View Full Version : Should you keep your head empty? Or even, should you get things done.
02-03-2012, 07:18 AM
"Maybe what you're doing is important, interesting, or useful; or maybe it isn't but it has to be done anyway. In the first case you want to get as much return as you can on your investment of time and energy. In the second, you want to get on to other things as fast as you can, without any nagging loose ends.". -----David
There might be things you want to keep in your head, or sometimes you can't help thinking it, like the vacation you are going to spend, romance you are going to develop. Just getting excited by just thinking about them.
And as you are doing these things, you don't just want get them down, nor you are doing them for a result. I mean, Come on, if you are ever doing things for a maximum possible return, then when are you going to enjoy it?
02-03-2012, 02:19 PM
If you are eating a wonderful dinner, listening to music, or talking to your wife and you are in your head fantasizing
about your upcoming vacation, then you are really not enjoying the dinner or music and you are not giving your wife the attention that she deserves.
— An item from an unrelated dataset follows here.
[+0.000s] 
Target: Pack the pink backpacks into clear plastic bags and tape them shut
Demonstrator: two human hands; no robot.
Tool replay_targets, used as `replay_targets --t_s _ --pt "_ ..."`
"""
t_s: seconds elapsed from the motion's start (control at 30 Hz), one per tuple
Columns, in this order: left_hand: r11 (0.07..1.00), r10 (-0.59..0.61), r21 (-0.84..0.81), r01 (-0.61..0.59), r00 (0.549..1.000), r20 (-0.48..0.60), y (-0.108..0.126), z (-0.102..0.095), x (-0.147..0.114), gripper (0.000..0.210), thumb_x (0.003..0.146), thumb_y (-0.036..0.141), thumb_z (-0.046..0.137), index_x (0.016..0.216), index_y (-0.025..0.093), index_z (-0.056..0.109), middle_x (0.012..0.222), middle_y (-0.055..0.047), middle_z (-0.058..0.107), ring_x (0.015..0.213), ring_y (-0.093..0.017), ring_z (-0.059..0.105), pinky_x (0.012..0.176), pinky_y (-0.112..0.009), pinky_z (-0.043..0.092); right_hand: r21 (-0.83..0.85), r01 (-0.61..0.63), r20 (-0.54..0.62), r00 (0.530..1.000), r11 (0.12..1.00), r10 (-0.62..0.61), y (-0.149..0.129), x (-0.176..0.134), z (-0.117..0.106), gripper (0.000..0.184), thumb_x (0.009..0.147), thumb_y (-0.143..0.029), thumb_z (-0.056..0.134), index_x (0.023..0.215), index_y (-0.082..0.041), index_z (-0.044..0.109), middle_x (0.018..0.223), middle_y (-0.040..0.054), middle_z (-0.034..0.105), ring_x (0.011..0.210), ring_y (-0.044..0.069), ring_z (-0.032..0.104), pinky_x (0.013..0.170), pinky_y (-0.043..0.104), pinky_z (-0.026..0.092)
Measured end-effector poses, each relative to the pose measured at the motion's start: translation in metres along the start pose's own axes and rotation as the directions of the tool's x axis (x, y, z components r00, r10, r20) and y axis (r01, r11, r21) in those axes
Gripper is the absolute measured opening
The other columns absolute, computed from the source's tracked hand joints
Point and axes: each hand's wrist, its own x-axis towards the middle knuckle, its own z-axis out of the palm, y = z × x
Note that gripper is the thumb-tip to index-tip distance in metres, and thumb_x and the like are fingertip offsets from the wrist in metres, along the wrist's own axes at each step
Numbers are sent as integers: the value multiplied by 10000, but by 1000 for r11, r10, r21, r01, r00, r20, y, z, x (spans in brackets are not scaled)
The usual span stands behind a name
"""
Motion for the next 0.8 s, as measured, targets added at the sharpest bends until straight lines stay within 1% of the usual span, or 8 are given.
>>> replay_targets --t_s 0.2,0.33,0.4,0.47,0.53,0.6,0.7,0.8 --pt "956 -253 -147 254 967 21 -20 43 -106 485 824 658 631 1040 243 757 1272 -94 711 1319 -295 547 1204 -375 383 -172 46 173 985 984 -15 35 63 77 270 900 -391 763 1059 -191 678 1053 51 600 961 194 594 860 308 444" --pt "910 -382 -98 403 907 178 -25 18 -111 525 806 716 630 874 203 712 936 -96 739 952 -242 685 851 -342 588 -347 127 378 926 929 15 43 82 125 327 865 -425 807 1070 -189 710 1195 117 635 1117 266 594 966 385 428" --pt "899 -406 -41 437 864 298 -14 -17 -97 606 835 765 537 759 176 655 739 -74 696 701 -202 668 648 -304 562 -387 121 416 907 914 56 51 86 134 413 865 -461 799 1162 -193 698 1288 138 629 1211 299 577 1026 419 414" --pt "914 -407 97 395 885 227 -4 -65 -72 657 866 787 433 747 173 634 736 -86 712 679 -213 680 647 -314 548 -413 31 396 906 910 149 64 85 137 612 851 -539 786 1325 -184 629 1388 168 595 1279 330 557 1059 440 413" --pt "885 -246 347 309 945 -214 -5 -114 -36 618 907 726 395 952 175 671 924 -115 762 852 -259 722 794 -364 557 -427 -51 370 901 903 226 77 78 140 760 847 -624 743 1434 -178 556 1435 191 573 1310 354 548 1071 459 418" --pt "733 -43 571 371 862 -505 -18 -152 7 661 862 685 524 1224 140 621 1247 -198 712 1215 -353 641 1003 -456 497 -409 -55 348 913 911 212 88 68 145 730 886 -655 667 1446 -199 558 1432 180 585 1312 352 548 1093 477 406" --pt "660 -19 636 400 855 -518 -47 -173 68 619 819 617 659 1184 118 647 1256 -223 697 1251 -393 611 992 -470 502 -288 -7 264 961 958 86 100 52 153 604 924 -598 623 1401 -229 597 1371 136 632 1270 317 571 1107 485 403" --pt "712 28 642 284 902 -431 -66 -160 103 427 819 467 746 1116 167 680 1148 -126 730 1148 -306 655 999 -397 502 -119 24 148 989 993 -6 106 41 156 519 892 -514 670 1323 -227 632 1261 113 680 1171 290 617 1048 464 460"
Mind like water (having an empty head so you can be present to what is happening and respond appropriately) comes from eastern beliefs. Getting there is not free/easy although emptying your head i.e. writing incompletions down does facilitate this (MUCH more is required to really accomplish this).
This topic is really outside GTD, though GTD can be helpful toward this.
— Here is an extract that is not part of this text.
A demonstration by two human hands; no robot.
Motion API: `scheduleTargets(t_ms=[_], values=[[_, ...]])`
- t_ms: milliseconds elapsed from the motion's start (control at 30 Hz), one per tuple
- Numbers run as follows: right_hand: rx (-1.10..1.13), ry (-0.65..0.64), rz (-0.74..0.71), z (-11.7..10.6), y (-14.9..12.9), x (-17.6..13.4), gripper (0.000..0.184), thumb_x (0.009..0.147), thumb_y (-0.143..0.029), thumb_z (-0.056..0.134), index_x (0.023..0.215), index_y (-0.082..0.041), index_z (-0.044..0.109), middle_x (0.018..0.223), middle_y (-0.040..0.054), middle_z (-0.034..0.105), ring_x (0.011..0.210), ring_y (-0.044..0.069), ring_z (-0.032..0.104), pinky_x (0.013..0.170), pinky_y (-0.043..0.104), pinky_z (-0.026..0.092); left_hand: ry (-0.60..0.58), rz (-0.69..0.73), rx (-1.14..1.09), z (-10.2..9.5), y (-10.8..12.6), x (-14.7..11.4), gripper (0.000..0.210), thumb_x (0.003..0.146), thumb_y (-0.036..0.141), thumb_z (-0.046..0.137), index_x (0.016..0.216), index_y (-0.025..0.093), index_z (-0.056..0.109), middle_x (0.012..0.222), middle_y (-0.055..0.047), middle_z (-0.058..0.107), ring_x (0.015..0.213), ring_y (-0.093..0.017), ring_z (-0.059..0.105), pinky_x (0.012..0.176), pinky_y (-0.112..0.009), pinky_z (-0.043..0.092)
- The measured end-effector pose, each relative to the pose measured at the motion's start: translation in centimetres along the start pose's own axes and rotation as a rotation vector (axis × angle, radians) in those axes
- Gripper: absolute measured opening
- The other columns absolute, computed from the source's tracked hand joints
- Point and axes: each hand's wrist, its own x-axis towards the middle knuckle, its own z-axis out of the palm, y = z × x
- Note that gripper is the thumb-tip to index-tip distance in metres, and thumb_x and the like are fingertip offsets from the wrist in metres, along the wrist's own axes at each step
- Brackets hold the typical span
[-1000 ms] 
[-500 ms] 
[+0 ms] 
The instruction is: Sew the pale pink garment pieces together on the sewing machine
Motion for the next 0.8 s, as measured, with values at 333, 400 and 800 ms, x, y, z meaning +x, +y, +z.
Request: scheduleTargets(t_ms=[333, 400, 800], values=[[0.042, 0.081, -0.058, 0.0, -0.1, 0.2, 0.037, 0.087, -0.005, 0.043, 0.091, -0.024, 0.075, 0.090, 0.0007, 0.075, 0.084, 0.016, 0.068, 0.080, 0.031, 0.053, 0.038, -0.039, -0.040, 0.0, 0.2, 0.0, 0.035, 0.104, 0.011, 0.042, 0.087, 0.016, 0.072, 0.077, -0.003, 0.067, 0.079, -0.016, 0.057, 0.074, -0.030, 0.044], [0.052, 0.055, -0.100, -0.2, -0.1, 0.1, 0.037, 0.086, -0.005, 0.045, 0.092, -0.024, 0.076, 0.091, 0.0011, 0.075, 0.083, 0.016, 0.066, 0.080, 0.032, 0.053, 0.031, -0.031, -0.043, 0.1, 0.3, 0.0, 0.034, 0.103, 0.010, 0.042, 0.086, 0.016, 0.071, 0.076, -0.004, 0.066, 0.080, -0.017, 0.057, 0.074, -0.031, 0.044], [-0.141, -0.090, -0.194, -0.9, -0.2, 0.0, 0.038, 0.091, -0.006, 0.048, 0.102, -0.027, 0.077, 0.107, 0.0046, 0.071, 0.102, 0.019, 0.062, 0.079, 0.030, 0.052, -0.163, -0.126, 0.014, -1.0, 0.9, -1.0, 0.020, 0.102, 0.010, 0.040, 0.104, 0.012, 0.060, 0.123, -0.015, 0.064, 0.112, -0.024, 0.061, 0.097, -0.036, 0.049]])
Not sure if that will make any sense.
02-03-2012, 07:29 PM
GTD is a productivity methodology, i.e., with the emphasis on producing stuff. Being contemplative is a different mindset, and it has its value, too; but GTD is action-oriented.
Somewhere DA said that you should avoid having one thought more than once unless you want to. I can relate to what you say, the thinking process in itself has its value too. But from a point of view of efficiency, you want to use that 'computer time' for a different item each time.
I'm not sure, but maybe the thing is that the first GTD book was mostly business-oriented (no loitering in there), and then, only when it became so popular it spread to life in general. At least, in my country (Spain) it was published in a collection of business-oriented books...
(Just my 2 cents...)
02-04-2012, 01:09 AM
"Somewhere DA said that you should avoid having one thought more than once unless you want to."
so, If I want to, it's still ok to think them. (during the period that I decide to do nothing).
"If you are eating a wonderful dinner, listening to music, or talking to your wife and you are in your head fantasizing
about your upcoming vacation, then you are really not enjoying the dinner or music and you are not giving your wife the attention that she deserves."
I don't think am going to think about other fancy things while I am doing one.
And DA defined what "stuff" is, that for things does not belong to where it is, an open loop. Things like listening beautiful piece of music, enjoying a delicious meal won't be count as "stuff", perhaps?